Even assuming that this work (known as the Symposium or the Kronia and best read here) was known and was recognized as satire (was it? By whom in the ancient world? Does any authority on Greco-Roman satire claim it to be such? If so, who [names, please!] and most importantly, why do they do so?) ...
We have yet to discuss the fact that both the Emperor Julian and the authors of many of the non canonical acts and gospels appear to have satirized the figure of Jesus.
As a simple signature for satire, comedy, humour and laughter come before the formal, literary, metrical, stylistic, and linguistic analyses
However my point is that, if one has the capacity to entertain a little laugh for Jesus, then one might expect that people in the 4th century could have done precisely the same thing out of basic human nature. The conditional here is that one has the capacity to entertain a little laugh for Jesus. This capacity has been thrashed out of the basic human nature by Draconian Blasphemy laws that seem to have been in place since the 4th century and the rule of Constantine until only a century or so ago.
What you Jeffrey Gibson do not seem to understand is the basic notion that the common people did not have to understand the formal, literary, metrical, stylistic, and linguistic characteristics of a satire to laugh at it. They laughed because it they found the story to be funny.
Hence for the common people, the presence of jokes in the work takes precedence over the presence of the formal, literary, metrical, stylistic, and linguistic characteristics of the work.
Now to return to the OP, at post #3 there is listed, amongst other categories as explained, what might be termed "gnostic jokes".
Why for heaven's sake does an apostle resurrect a smoked fish, command bedbugs, convert talking lions or forever look for Jesus's footprint and fail to find it?
Why for heaven's sake is Jesus the pilot of a water taxi service for the apostles in their bid to convert "The Land of the Cannibals"?

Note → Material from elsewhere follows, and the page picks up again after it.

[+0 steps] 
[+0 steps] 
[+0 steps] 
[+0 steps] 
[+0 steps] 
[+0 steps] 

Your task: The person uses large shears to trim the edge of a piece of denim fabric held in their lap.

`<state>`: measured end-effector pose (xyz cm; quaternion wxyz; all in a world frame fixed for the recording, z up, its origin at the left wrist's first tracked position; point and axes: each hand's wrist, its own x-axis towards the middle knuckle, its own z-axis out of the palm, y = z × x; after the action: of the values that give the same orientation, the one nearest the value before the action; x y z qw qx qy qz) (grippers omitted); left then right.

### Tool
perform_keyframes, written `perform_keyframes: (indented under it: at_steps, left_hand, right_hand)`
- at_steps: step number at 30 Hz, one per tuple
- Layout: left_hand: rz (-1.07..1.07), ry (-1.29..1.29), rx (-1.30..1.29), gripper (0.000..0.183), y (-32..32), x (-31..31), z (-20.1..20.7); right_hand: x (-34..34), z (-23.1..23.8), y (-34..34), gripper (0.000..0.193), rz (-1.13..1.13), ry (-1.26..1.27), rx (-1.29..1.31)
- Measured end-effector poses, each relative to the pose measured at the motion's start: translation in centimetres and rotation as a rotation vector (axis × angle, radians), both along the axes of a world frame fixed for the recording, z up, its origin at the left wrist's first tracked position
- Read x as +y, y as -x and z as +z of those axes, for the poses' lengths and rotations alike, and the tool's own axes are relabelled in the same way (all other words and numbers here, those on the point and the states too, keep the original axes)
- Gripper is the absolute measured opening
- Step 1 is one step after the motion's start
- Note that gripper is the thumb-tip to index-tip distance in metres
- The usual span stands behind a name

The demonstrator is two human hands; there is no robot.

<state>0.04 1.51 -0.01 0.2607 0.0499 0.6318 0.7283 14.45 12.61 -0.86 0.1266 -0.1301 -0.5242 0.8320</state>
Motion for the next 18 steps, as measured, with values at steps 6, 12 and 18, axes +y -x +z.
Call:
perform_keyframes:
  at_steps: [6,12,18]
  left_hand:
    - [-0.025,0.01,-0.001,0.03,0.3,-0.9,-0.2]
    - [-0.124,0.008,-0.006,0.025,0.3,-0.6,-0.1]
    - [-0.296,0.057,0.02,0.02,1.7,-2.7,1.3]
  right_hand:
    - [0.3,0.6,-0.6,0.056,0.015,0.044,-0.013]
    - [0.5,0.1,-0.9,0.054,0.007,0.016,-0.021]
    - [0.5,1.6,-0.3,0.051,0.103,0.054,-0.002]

Why for heaven's sake does Peter physically pass a camel through the eye of a needle (and back again)?
Why for heaven's sake does the electric chair of antiquity, the cross, amble out of the tomb after Jesus and communicate with God?
Why for heaven's sake do loveable apostles physically destroy pagan temples?
Religion is regarded by the common people as true, by the wise as false, and by the rulers as useful
The way I see it comedy was embedded in some gnostic acts etc purposefully.
It was laughed at by the common people, and the wise authors (who parodied the canon) can take the credit.
But to the rulers in charge of the Canonical Holy Writ this may be seen as a form of political satire.
Therefore the rulers created and operate "Blasphemy Laws" to condition the minds of the common people and the unwise authors.
IMO while for some the remnants of these are still present in conditioned thinking, for other human beings "Blasphemy Laws" are still operative..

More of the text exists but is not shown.